Setelah jeda musim panas berakhir, Arar berharap versi liga yang lebih kecil bisa muncul. Mustafa Owais mengatakan jika sepak bola kembali bergulir, maka para pemain hanya bisa dibayar 500 ($171,18) shekel per bulan, dan mungkin tidak ada gaji yang sama sekali. Namun, klub-klub tersebut bangkrut karena dana Otoritas Palestina dibekukan oleh Israel, dan donor bisnis lokal yang pernah membiayai tim-tim tersebut telah mengering.
Kebangkitan apa pun kemungkinan besar berarti kembalinya kondisi awal tahun 2008. “Olahraga telah kembali ke 20 tahun yang lalu – Tiga tahun membuat kita mundur ke 20 tahun yang lalu,” katanya.

Arar memiliki pandangan yang lebih optimis terhadap masa depan sepak bola Palestina.
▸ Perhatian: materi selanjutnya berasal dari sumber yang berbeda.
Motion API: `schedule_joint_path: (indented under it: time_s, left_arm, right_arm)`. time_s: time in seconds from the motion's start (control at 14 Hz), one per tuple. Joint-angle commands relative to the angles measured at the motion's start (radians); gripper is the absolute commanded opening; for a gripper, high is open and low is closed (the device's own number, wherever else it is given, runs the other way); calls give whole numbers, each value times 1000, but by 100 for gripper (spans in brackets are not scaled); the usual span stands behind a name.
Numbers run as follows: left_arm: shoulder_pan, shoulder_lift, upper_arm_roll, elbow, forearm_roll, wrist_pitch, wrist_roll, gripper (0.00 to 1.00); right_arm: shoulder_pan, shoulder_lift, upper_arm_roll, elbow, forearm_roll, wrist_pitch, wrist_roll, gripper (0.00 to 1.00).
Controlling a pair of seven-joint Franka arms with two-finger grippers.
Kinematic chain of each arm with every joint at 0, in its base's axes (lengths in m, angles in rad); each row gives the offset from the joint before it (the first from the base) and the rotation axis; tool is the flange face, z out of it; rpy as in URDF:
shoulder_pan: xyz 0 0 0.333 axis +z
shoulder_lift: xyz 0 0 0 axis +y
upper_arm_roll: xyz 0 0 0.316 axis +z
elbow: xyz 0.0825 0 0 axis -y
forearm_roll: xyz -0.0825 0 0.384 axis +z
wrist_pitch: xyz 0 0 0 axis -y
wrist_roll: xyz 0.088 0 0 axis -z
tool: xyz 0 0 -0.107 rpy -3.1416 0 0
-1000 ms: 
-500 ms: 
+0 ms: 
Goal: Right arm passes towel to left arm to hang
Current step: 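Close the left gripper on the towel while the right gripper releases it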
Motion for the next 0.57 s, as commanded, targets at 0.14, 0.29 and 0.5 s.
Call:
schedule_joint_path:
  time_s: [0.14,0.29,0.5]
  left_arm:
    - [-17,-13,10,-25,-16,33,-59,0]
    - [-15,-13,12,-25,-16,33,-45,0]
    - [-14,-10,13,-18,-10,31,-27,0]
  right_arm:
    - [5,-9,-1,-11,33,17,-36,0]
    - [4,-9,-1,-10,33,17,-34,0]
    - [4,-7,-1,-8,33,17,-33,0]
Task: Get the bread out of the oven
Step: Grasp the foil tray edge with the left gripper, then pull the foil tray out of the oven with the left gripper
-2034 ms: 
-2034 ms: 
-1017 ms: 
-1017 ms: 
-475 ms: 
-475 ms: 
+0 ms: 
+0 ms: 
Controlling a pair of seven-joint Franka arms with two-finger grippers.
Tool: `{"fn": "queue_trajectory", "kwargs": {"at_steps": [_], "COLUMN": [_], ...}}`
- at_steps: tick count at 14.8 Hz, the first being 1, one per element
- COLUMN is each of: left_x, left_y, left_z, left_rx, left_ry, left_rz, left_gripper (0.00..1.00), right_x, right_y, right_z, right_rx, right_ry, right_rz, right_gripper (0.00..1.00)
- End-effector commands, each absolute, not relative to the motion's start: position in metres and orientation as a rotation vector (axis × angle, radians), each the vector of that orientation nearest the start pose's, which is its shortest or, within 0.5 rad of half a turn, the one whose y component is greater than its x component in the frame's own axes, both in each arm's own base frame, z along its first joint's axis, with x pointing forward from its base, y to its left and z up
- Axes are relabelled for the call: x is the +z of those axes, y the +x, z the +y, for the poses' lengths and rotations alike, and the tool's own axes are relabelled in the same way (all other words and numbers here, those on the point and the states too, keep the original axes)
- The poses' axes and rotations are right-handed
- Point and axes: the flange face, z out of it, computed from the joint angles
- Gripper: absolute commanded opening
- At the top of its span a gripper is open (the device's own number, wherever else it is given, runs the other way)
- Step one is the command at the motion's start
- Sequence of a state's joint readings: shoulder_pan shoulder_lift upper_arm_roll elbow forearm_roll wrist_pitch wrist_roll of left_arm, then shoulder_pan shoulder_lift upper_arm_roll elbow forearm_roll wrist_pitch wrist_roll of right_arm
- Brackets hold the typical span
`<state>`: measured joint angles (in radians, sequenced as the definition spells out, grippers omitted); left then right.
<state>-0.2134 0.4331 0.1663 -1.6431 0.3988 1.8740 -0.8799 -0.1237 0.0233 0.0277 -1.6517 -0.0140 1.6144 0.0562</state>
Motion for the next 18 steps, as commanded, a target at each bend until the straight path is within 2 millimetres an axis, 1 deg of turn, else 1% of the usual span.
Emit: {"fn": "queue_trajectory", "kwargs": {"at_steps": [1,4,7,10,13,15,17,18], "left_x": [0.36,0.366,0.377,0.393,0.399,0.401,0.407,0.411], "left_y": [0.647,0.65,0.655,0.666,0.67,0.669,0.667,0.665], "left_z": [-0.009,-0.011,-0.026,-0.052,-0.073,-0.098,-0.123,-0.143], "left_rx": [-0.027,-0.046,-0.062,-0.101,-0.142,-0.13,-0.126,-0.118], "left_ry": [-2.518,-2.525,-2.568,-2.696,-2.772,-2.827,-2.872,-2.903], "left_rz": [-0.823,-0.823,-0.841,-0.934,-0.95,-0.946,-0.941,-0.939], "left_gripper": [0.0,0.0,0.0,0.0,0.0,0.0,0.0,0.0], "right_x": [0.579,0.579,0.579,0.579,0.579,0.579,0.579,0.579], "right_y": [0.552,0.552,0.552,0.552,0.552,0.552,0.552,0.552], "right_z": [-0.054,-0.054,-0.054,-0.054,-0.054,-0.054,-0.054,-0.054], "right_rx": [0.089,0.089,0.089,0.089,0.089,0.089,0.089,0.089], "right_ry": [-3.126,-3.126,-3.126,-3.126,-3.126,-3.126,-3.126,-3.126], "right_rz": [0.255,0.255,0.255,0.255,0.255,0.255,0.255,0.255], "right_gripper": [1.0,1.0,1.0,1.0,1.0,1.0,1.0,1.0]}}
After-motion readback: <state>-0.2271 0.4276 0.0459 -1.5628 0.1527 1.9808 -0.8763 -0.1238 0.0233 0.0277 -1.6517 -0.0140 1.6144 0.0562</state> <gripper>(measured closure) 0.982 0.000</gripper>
Dia mengatakan bahwa akademi pemuda yang bermunculan di desa-desa dan kota-kota di Tepi Barat – yang dijalankan oleh mantan pemain dan veteran tim nasional – dapat menjadi benih kebangkitan di masa depan.
“Kami tidak bisa mengatakan tiga tahun menghancurkan proyek kami, tidak. Sebagai warga Palestina kami tidak menyerah,” katanya. “Kami memulai dari nol dan mencapai titik tertinggi.”
Saat sesi latihan Jumat pagi di lapangan mini Sheikh Jarrah berakhir, Owais, Hamed, dan beberapa mantan profesional lainnya menyaksikan sekelompok anak laki-laki – tidak lebih dari 12 tahun – menjalankan latihan di akademi Abu Dalu.
Pelatih Abu Dalu yakin grup pertama memiliki sepuluh pemain yang benar-benar berbakat, namun ia khawatir semakin lama liga tetap statistik, semakin kecil peluang anak-anak untuk bermain sepak bola profesional.
“Pada usia 18 tahun, jika tidak ada kesempatan datang, dia akan berakhir seperti kita – entah dia menjadi pelatih, atau dia pergi.” katanya. “Jika mereka pergi ke Eropa, mereka akan bermain di klub mana pun. Insya Allah, mereka menemukan peluang yang lebih baik daripada yang pernah kita lihat sendiri.”